Kerry, clad in jeans and seated in front of a small field of corn at the Nelson family farm, promoted ethanol and other grain-based fuels as a way to lessen dependence on foreign oil. He said energy independence becomes more important when the United States is at war, “the war on terror, where much of the focus of that war is in the Middle East.”

“Guess what else is in the Middle East?” Kerry asked. “Oil.”

To increase American energy production and reduce reliance on foreign oil, Kerry and running mate John Edwards want to create a $20 billion fund to finance research and development of alternative and renewable fuels. The fund would promote energy sources like natural gas, coal, and nuclear and renewable energy.

Kerry says one-fifth of the fuels powering U.S. cars and trucks should come from energy sources such as corn and soybeans by 2020.

Answering the farmers
Fielding questions from farmers, Kerry steered a centrist course by vowing to take on massive corporate agriculture producers but restrain government bureaucracy.

“John and I have what we think is a real commonsense approach,” Kerry said. “We’re not going to come in with some overbearing regulation.”

For consumers, Kerry’s plan to spend $20 billion over a decade to develop more clean-burning fuels and environmental technology would mean incentives, like tax breaks, worth up to $5,000 for the purchase of clean and efficient vehicles.
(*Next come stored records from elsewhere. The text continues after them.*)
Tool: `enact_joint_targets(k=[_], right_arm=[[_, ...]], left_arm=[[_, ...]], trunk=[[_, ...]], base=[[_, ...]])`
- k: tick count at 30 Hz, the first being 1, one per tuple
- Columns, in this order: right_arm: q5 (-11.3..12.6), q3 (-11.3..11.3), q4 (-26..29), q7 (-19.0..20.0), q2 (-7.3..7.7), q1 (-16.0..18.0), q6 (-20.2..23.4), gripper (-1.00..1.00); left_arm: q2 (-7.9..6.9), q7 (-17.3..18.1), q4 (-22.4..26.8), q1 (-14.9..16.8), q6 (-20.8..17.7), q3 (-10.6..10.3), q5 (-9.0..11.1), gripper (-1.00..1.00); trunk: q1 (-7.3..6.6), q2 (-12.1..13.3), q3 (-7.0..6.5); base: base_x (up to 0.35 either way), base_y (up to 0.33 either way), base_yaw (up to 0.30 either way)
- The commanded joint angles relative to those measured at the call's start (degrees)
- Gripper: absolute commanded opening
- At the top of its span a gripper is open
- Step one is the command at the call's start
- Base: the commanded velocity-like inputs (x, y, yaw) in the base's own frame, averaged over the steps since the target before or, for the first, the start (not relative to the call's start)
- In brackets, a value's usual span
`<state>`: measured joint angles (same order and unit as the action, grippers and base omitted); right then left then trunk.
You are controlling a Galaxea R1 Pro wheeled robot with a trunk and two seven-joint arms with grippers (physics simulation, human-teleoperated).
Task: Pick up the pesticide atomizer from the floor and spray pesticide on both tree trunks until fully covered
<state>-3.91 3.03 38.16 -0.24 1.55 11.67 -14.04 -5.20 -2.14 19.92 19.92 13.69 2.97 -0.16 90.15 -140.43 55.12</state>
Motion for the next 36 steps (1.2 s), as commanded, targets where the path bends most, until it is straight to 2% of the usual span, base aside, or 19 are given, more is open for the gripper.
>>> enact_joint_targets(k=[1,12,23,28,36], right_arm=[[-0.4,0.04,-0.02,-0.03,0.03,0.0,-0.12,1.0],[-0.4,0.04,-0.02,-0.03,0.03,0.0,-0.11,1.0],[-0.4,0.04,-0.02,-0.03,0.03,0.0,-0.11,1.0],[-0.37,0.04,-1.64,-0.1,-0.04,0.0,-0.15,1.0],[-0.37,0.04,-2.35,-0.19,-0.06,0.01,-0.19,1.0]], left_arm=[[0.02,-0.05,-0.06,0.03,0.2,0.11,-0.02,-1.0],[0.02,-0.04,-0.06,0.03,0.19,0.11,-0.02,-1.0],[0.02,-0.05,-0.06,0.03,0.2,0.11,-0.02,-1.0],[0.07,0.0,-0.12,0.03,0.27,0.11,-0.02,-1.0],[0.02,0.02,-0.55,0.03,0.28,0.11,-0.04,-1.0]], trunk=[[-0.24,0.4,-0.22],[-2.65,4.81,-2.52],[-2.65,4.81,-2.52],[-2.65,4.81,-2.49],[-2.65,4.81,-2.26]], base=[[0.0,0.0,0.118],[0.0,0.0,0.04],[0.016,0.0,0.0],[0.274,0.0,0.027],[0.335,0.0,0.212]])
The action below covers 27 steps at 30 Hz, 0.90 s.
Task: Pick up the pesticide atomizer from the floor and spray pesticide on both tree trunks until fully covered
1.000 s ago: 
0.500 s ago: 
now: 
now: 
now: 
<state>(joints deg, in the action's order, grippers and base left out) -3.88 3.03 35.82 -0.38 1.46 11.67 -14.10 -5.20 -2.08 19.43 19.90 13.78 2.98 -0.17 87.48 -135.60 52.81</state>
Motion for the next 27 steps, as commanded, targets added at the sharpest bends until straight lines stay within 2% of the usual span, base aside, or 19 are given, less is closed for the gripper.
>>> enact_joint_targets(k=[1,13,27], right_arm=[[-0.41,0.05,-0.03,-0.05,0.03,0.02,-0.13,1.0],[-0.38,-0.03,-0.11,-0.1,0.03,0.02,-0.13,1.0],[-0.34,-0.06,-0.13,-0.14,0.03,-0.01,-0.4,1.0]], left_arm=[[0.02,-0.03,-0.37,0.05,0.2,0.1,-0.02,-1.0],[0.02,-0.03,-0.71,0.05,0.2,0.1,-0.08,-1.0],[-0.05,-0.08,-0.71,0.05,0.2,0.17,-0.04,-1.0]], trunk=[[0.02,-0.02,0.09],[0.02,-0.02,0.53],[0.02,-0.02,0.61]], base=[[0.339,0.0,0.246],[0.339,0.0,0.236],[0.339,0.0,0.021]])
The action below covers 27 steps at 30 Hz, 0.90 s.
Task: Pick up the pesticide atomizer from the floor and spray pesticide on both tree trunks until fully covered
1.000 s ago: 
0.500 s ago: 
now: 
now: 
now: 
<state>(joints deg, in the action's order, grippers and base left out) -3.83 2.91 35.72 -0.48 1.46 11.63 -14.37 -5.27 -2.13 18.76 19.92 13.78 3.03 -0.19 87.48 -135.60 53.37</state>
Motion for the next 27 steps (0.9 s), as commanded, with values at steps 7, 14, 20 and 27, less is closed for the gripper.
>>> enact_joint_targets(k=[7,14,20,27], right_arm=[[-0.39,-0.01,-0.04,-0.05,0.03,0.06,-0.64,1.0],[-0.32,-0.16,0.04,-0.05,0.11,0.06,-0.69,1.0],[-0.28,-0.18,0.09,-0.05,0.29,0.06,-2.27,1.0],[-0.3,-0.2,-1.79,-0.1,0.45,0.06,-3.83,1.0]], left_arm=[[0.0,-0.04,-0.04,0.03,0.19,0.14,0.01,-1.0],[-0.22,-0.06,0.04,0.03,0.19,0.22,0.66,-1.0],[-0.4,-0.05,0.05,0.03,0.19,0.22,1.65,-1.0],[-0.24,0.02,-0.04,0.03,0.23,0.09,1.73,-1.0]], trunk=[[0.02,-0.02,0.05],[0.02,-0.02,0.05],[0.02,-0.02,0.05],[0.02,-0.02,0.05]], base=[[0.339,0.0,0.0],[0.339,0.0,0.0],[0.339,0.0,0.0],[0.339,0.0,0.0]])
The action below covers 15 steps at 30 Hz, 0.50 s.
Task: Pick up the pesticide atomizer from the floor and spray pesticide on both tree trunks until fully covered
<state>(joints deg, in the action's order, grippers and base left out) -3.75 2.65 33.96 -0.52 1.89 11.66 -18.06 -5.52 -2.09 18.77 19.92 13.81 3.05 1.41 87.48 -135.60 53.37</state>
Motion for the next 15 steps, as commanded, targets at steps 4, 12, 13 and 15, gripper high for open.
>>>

Kerry wants those vehicles to be made in the United States, and he would put half of the $20 billion toward helping American manufacturers rebuild their plants to make more efficient vehicles.

Kerry’s rolling campaign charged through this bellwether state, which has voted for the eventual winner in every presidential race but one during the last 100 years, on the first day of its journey by train.